- What needs to be done -
Once you find the line with "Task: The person" in the data below, transcribe exactly each line from there to the line with "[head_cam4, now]", inclusive, and nothing else. Drop the pictures.

Data extracted from a collection:

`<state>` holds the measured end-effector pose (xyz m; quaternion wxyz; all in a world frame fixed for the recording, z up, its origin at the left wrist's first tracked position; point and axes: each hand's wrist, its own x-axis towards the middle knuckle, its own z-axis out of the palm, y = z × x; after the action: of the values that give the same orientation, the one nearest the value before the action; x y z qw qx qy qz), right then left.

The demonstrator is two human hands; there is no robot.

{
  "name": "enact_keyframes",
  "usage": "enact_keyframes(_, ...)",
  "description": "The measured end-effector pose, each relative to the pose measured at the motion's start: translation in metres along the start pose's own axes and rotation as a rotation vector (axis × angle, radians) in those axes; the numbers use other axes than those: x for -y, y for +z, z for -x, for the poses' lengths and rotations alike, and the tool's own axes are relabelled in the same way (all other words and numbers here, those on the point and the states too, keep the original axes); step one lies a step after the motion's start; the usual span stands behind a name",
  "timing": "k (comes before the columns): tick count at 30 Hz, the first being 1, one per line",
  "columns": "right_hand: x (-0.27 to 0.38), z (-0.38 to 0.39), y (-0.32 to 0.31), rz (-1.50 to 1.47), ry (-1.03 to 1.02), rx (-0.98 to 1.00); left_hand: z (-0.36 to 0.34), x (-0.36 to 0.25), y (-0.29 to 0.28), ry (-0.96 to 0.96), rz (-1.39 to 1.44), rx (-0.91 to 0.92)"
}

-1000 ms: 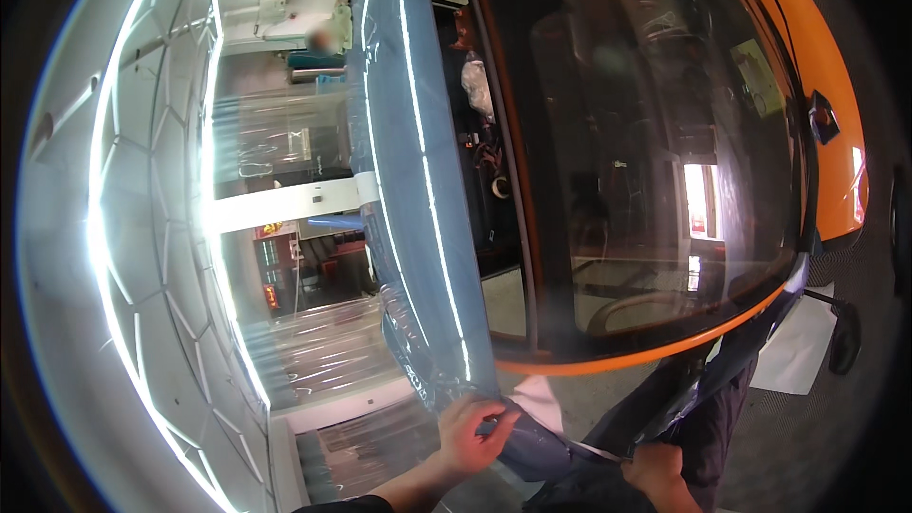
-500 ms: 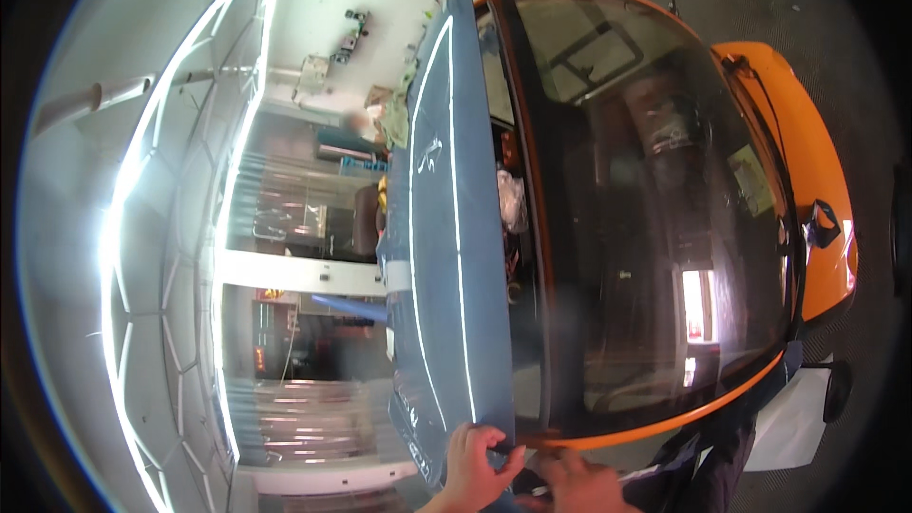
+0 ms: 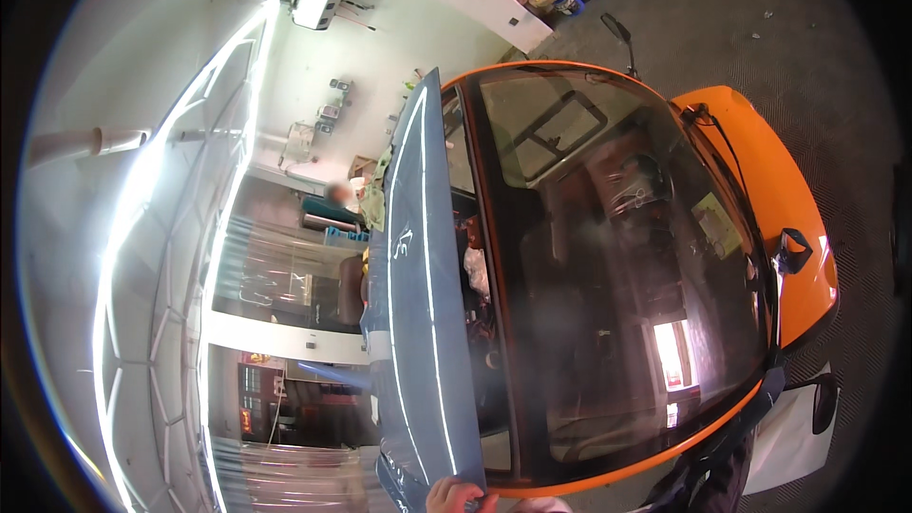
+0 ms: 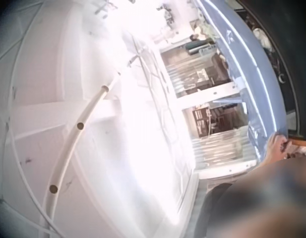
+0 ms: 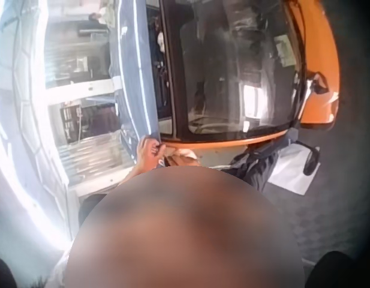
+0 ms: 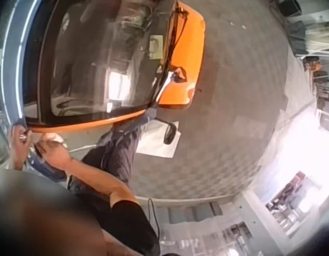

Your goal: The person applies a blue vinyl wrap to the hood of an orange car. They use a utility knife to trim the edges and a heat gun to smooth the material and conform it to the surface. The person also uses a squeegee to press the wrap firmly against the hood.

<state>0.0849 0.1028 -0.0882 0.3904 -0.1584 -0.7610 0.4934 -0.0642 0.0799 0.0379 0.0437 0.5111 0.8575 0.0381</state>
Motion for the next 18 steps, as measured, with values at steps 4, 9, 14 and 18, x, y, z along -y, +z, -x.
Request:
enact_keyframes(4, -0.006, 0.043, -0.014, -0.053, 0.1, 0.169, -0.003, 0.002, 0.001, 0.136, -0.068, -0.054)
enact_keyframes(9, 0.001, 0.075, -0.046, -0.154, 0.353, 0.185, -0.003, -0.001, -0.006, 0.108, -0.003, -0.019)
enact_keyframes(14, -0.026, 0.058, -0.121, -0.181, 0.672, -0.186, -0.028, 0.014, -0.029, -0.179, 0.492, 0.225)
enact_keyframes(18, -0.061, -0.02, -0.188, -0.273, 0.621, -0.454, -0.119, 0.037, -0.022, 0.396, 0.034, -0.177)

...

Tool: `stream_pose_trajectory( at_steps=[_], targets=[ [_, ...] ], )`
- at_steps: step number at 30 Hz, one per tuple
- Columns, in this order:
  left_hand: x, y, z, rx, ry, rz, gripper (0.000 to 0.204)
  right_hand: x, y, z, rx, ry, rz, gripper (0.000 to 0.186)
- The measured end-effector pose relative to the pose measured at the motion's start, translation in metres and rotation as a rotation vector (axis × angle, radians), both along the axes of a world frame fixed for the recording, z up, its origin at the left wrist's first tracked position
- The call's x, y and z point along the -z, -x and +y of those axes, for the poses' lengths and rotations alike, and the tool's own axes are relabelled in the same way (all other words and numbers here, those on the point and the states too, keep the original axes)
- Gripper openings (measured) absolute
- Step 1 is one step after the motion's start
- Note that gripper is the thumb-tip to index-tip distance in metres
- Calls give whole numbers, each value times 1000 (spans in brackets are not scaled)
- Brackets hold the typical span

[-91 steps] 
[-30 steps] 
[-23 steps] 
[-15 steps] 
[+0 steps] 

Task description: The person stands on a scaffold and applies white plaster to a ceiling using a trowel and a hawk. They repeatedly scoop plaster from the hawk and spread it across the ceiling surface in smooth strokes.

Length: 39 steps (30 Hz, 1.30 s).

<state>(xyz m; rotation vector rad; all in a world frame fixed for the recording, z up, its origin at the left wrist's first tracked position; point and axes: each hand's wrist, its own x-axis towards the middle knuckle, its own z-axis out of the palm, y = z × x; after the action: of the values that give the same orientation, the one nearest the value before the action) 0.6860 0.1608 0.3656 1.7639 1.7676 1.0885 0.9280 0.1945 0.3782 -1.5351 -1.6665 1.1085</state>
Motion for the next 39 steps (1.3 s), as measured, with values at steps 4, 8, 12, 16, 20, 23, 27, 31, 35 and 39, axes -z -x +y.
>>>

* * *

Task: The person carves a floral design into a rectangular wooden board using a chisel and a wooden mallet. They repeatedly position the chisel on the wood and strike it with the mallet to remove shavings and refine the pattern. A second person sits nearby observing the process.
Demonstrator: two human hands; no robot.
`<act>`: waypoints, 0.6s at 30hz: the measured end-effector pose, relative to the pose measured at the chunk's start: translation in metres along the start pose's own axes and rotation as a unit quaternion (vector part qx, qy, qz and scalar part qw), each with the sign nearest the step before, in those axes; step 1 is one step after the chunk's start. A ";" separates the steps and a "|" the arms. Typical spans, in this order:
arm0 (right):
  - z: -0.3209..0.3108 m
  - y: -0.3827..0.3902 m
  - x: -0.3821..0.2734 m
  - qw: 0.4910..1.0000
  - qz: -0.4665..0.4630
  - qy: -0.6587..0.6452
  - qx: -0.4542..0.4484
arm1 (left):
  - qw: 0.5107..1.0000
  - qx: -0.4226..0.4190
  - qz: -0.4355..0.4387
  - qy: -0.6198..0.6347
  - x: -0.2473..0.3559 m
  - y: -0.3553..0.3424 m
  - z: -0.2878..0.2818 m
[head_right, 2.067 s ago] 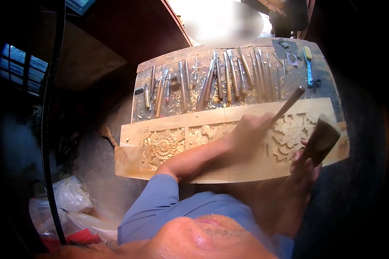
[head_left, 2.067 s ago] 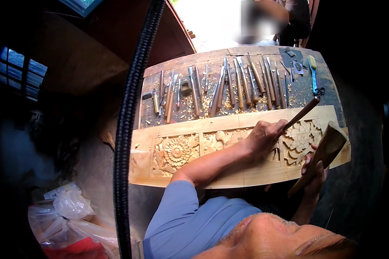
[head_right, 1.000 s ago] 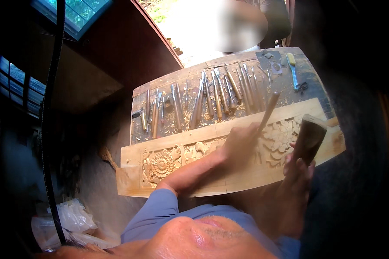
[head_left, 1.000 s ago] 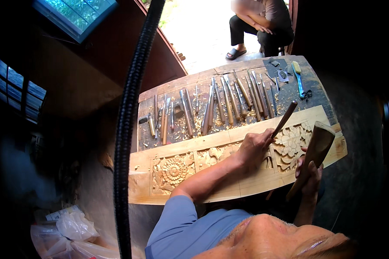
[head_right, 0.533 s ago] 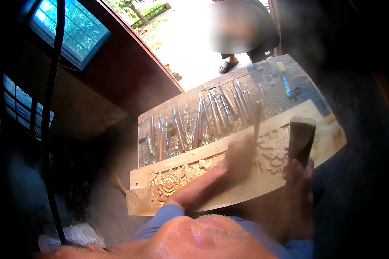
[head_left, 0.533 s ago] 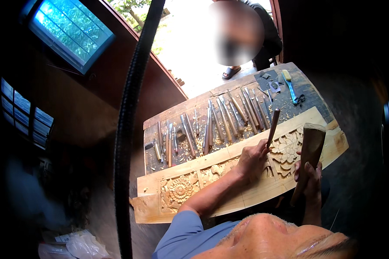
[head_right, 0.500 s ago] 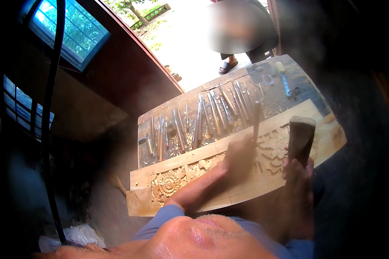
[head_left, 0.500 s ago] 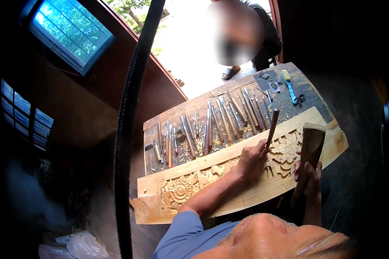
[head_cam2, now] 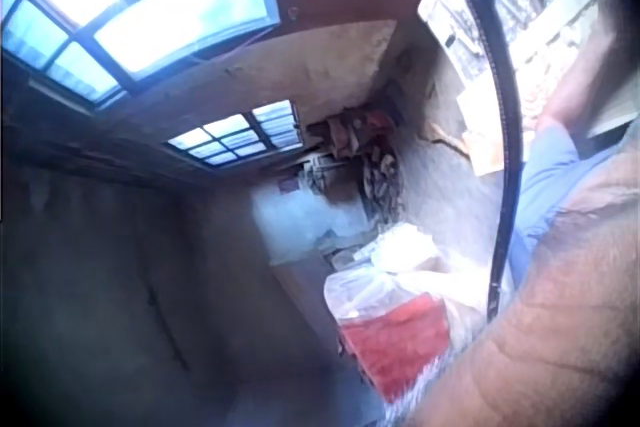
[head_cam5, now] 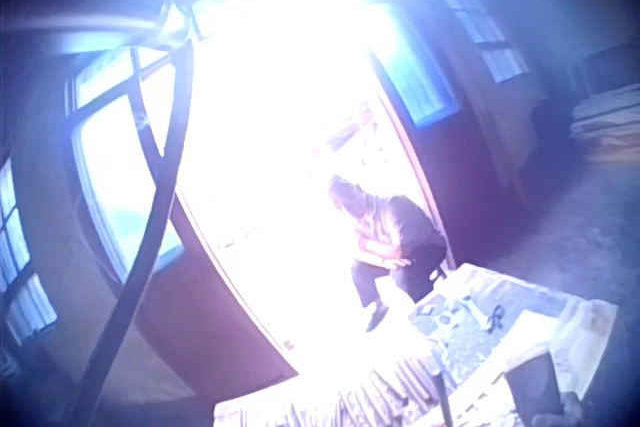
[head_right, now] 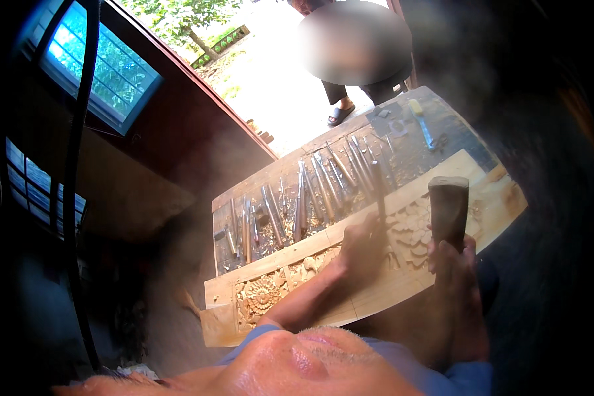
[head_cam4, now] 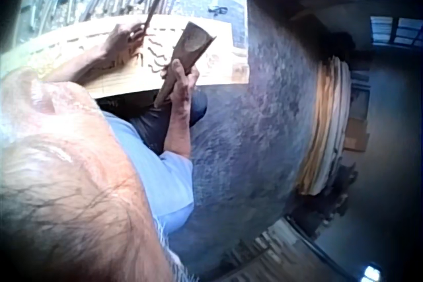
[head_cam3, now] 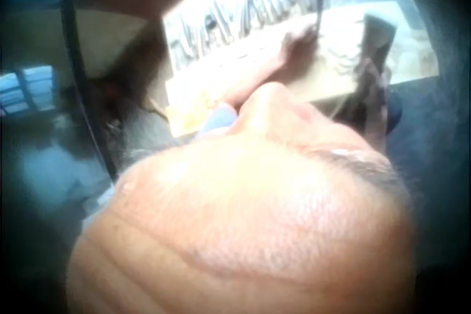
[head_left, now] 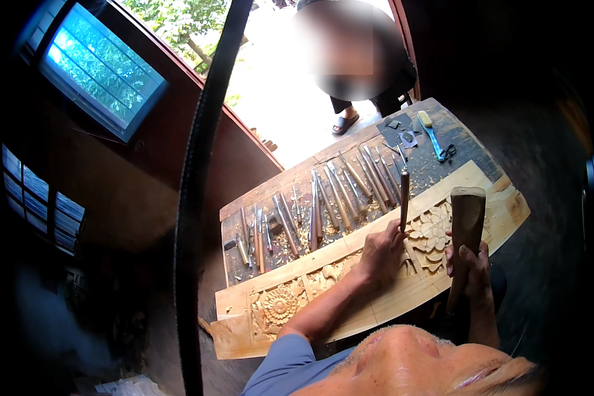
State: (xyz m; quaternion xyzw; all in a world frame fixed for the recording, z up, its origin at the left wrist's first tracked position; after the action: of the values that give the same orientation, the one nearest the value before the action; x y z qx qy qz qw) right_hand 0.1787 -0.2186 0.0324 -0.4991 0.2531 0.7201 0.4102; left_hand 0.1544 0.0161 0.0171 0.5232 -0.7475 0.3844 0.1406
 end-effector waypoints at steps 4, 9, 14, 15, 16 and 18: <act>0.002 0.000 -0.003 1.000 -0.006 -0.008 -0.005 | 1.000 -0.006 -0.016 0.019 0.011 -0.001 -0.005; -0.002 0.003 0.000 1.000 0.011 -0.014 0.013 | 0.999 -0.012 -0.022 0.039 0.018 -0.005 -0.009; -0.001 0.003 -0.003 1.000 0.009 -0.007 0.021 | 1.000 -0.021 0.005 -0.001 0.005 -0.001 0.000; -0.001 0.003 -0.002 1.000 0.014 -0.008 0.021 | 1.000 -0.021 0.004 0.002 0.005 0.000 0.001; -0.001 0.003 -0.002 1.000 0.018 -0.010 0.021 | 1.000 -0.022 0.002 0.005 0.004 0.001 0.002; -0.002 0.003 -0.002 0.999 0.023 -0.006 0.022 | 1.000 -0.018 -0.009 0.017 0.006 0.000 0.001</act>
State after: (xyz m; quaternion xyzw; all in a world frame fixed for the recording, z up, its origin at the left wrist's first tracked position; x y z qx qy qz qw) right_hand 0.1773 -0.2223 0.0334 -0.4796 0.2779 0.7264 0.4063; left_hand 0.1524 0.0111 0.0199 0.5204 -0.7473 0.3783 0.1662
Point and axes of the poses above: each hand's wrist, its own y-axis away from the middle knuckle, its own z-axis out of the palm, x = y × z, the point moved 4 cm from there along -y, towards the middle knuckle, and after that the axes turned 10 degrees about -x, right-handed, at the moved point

- Finished task -
Task: The person carves a floral design into a rectangular wooden board using a chisel and a wooden mallet. They repeatedly position the chisel on the wood and strike it with the mallet to remove shavings and refine the pattern. A second person sits nearby observing the process.
Demonstrator: two human hands; no robot.
`<act>`: waypoints, 0.6s at 30hz: the measured end-effector pose, relative to the pose measured at the chunk's start: translation in metres along the start pose's own axes and rotation as a unit quaternion (vector part qx, qy, qz and scalar part qw), each with the sign nearest the step before, in those axes; step 1 is one step after the chunk's start. A ";" separates the steps and a "|" the arms. Typical spans, in this order:
arm0 (right):
  - z: -0.3209..0.3108 m
  - y: -0.3827..0.3902 m
  - x: -0.3821..0.2734 m
  - qw: 0.4910..1.0000
  - qz: -0.4665..0.4630
  - qy: -0.6587..0.6452
  - qx: -0.4542..0.4484
arm1 (left):
  - qw: 0.5107..1.0000
  - qx: -0.4226..0.4190
  - qz: -0.4355..0.4387
  - qy: -0.6198..0.6347
  - x: -0.2473..0.3559 m
  - y: -0.3553..0.3424 m
  - z: -0.2878..0.2818 m
[head_right, 2.067 s ago] 
[head_left, 2.067 s ago] 
[head_right, 1.000 s ago] 
[head_left, 1.000 s ago] 
[head_right, 0.533 s ago] 
[head_left, 0.533 s ago] 
[head_right, 0.500 s ago] 
[head_left, 0.500 s ago] 
[head_cam2, now] 
[head_cam5, now] 
[head_right, now] 
[head_cam4, now] 

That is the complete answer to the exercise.